O mecanismo geral da apresentação de antígenos é capaz de explicar eventos como educação tímica, resposta à infecção, rejeição a transplantes, autoimunidade e imunidade tumoral. Este é, portanto, um tópico altamente relevante em imunologia e ainda de grande interesse para pesquisa.
Estudos recentes também esclareceram o papel de produção e apresentação de peptídeos na qualidade de respostas do linfócito T.( 55 ) De acordo com o tipo de célula encarregada de apresentação do antígeno, o número de vezes que um peptídeo específico é apresentado em cada célula, a quantidade e o tipo de moléculas coestimulatórias, o tipo e a condição do tecido no qual essa célula se localiza, a complexidade e variedade dos peptídeos apresentados, e a afinidade de ligação do receptor da célula T para aquele complexo HLA/peptídeo em particular, a resposta pode resultar em diferentes perfis de produção de citocinas e padrões de resposta específicos por células ou subpopulações individuais. Ademais, esses padrões de resposta são influenciados pelo background genético de cada pessoa.
Também é importante destacar que, quando comparado à fenda fechada e menor da HLAI, a fenda aberta de HLAII é mais permissiva à troca de peptídeos, mesmo quando a molécula já está estável e ancorada na superfície celular. De fato, já que os peptídeos usuais são mais longos que a fenda da molécula de classe II, que aceita nove aminoácidos numa conformação estendida, os aminoácidos laterais estão livremente expostos na superfície.( 56 ) Assim, torna-se compreensível que o reconhecimento pelo receptor de célula T na superfície das células T CD4+ seja muito plástico e inclua não somente as bordas da molécula de HLA, mas também as regiões dos peptídeos, tanto dentro e fora da fenda.
Em suma, as células fagocitárias respondem diferentemente ao seu conteúdo internalizado, induzindo a respostas inflamatórias ou supressoras. O papel central dos células T CD4+ na orquestração da resposta imune humoral e celular confere uma importância singular ao complexo HLAII/peptídeo. O reconhecimento do antígeno leva à ativação, expansão clonal e diferenciação dos linfócitos envolvidos, aumentando a população de linfócitos efetores e induzindo à manutenção de algumas células, de vida longa, que formam a memória imunológica.
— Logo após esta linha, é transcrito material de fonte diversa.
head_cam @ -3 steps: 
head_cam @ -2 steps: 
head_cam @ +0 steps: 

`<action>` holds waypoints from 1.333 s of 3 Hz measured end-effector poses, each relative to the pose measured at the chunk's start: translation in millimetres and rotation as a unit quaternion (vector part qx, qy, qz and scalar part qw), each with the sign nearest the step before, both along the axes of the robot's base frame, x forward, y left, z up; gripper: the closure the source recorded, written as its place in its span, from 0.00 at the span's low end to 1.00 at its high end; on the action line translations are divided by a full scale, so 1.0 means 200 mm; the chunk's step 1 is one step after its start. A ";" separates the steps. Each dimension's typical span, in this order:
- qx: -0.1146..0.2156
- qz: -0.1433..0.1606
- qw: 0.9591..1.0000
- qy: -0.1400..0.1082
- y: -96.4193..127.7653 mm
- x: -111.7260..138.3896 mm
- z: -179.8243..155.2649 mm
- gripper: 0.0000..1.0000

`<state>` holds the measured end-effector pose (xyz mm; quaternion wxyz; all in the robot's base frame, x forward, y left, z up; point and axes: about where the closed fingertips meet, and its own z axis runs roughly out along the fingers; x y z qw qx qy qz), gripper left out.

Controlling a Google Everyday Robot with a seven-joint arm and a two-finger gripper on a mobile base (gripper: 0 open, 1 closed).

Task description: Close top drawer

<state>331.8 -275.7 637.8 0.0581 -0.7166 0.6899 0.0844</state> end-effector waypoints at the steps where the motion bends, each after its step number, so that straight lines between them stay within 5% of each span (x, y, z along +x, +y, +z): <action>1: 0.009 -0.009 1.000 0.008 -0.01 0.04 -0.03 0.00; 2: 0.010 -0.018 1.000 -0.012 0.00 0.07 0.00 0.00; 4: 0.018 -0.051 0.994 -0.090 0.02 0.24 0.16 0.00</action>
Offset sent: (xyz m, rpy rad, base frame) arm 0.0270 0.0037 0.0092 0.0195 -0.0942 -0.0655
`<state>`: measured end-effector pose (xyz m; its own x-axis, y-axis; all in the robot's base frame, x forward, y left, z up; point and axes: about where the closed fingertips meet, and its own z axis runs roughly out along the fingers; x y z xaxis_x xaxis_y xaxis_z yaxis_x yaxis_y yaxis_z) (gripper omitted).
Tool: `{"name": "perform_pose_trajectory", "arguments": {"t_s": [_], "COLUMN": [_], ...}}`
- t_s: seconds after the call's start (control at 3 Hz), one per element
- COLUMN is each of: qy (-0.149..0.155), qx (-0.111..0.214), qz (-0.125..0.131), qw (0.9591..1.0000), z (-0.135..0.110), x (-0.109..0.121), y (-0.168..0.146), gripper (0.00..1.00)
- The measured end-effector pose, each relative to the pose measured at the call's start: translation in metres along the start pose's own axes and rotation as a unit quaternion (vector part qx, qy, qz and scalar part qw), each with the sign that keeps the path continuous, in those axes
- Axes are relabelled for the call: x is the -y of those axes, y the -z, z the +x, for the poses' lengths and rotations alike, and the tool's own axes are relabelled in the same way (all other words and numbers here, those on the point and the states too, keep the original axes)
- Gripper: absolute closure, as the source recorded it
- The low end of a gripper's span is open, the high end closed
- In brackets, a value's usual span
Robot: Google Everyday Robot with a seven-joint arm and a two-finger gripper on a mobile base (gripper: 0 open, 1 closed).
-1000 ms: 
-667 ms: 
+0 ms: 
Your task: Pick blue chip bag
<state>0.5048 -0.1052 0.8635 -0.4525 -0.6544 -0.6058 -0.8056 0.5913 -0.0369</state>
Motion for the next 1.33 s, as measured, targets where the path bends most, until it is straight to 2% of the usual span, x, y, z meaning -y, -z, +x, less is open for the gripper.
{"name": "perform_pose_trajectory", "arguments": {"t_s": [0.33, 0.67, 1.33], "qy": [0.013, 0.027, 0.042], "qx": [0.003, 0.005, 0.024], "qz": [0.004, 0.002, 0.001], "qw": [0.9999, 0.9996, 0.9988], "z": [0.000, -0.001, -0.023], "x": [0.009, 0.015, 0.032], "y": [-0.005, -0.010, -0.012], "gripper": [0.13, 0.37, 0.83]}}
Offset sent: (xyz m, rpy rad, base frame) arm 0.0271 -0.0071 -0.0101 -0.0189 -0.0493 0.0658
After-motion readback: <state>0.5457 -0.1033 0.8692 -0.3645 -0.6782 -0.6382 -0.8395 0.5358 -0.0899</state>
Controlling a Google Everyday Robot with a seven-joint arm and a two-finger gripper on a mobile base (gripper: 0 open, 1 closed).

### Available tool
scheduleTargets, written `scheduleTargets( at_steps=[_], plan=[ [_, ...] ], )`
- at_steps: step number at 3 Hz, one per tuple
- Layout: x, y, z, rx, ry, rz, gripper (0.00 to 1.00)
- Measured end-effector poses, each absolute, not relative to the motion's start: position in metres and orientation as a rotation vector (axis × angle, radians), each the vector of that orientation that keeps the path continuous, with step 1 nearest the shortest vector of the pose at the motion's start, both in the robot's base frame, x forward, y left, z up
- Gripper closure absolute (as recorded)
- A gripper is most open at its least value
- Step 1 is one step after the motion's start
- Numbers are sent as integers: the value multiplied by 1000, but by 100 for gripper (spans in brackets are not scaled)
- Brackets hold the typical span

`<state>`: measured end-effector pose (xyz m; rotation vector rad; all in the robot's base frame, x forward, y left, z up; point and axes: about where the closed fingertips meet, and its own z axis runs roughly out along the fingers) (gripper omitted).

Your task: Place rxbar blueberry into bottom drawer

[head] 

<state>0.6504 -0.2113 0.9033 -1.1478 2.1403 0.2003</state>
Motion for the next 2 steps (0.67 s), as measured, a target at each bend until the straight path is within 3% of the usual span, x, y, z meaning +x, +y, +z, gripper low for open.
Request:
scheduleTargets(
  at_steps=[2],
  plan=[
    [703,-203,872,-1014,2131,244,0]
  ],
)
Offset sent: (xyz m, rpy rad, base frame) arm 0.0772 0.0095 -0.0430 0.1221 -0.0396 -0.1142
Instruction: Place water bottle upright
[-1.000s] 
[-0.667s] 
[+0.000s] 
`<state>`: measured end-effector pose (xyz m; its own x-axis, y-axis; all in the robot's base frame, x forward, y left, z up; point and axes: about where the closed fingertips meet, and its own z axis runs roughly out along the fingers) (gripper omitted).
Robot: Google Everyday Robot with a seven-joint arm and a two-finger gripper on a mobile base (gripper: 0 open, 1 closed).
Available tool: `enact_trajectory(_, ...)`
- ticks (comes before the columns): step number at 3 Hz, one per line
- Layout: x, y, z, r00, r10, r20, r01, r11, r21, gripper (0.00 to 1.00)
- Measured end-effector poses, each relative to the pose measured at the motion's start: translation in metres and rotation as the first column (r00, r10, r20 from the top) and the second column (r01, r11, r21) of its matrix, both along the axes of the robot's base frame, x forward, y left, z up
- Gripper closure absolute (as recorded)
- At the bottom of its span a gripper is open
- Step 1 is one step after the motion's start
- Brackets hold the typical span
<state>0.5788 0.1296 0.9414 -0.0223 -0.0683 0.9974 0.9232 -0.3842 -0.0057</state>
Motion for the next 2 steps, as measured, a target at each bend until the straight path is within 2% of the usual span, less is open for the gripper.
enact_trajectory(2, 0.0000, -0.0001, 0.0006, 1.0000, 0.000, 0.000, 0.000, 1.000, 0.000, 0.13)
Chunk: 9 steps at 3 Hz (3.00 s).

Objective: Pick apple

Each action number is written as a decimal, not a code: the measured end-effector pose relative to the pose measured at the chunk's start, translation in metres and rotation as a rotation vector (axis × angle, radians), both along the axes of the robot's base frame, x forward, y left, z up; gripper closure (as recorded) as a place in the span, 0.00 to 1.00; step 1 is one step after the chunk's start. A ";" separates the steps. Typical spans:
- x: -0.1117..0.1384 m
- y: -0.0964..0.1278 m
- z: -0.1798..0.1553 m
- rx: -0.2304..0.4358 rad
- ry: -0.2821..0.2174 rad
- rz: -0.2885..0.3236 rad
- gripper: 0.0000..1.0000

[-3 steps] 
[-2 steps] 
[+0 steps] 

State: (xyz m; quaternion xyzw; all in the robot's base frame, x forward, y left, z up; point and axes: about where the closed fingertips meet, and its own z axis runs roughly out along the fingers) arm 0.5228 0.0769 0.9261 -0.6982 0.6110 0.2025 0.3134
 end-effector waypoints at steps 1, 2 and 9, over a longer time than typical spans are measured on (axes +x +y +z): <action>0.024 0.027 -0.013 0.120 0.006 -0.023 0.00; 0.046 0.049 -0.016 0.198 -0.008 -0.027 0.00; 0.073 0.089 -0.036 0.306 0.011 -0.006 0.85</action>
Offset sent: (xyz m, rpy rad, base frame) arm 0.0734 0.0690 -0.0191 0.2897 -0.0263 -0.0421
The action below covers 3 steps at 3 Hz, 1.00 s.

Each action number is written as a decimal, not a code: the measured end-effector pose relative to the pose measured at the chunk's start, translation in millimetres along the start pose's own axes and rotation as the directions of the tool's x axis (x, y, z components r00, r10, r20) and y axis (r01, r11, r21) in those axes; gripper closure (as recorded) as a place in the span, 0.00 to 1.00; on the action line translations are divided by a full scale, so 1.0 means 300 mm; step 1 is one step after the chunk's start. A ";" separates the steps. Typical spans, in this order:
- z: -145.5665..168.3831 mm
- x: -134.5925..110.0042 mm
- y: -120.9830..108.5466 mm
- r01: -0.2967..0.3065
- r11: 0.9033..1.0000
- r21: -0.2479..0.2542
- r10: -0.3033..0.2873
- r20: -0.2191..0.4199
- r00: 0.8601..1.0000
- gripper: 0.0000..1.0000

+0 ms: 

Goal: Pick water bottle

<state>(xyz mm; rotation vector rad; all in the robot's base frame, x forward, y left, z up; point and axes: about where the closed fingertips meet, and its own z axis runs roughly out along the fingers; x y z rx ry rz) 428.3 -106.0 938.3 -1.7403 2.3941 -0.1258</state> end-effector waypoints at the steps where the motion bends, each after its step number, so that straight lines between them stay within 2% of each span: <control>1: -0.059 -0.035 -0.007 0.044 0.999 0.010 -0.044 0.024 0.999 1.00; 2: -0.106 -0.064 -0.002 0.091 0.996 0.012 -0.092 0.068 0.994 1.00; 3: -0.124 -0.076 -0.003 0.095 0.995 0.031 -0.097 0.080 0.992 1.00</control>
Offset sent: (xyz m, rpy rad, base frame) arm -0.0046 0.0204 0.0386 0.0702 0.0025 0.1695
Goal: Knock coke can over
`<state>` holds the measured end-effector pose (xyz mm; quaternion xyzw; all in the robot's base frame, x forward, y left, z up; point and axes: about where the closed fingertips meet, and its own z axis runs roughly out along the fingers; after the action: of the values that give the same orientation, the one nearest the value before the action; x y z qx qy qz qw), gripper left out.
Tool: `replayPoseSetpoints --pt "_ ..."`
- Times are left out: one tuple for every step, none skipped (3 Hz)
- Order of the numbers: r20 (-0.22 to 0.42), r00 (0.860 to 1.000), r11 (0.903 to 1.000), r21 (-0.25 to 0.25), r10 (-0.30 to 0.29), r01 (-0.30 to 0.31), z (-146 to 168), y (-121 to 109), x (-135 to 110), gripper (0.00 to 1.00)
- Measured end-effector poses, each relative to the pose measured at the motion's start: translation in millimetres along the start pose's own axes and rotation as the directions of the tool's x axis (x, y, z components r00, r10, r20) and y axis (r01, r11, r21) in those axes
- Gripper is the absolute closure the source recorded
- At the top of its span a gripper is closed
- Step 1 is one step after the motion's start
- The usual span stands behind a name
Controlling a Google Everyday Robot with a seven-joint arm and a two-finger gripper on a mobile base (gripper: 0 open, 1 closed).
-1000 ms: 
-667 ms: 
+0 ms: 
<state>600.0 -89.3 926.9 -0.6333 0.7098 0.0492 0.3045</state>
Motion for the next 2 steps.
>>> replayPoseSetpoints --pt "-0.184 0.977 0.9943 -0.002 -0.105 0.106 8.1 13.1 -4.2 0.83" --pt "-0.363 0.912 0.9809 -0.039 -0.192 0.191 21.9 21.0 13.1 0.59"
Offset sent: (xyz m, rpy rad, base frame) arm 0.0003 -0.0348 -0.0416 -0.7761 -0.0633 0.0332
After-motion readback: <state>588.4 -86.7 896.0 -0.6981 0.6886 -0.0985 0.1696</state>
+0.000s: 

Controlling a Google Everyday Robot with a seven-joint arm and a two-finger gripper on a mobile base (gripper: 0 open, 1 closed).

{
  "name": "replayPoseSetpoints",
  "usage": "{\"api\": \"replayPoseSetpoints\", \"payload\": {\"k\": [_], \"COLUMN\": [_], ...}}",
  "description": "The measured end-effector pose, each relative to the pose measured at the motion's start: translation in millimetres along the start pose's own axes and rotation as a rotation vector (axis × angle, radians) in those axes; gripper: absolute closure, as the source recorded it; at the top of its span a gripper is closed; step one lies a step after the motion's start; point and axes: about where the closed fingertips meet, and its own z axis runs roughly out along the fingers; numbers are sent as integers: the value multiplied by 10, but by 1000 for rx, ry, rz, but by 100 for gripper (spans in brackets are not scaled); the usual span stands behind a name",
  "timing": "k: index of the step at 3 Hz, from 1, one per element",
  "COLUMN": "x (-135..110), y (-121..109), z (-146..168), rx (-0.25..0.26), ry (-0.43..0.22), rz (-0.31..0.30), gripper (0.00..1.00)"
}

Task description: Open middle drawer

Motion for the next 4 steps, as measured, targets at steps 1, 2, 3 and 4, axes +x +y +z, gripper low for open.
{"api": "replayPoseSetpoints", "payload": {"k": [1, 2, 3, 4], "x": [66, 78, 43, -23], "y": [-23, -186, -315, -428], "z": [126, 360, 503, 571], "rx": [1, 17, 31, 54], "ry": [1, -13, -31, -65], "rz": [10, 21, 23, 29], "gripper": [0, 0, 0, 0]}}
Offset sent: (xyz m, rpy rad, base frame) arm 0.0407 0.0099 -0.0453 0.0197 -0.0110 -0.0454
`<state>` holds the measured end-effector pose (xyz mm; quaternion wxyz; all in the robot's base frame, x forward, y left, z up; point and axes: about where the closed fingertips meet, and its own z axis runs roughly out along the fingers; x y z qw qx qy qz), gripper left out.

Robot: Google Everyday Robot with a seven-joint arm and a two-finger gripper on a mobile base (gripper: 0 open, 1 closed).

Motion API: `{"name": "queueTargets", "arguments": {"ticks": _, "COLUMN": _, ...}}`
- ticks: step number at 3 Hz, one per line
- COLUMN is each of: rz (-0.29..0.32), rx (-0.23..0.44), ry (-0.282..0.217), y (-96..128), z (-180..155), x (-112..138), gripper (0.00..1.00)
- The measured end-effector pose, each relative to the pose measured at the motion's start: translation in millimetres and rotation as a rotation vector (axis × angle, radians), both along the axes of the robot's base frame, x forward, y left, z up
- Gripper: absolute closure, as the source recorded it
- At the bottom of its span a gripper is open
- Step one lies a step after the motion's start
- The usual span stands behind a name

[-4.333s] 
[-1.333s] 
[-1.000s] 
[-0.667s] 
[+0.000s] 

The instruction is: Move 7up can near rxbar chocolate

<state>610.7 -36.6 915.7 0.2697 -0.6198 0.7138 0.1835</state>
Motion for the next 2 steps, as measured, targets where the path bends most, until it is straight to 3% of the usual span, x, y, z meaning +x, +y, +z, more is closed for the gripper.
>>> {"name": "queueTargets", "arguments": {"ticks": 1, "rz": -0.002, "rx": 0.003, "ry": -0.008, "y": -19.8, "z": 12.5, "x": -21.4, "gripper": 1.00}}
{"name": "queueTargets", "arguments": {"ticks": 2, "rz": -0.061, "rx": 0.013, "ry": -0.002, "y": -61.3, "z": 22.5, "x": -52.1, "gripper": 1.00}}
A somatória do polimorfismo genético, presente nas moléculas envolvidas na resposta imune adaptativa, e a diversidade no processamento e na apresentação dos peptídeos, aliada aos mecanismos de rearranjo de genes que produzem o repertório altamente diversificado de células T, traduzem-se em um sistema de reconhecimento de antígenos e de uma resposta imune efetiva, muito eficientes.
Observação: Em função de limitações de publicação, inúmeras referências não foram incluídas nesta revisão de um tópico que tem sido estudado minuciosamente nos últimos 40 anos. Esperamos que todos os pesquisadores com contribuições significativas tenham sido citados em algum ponto do texto.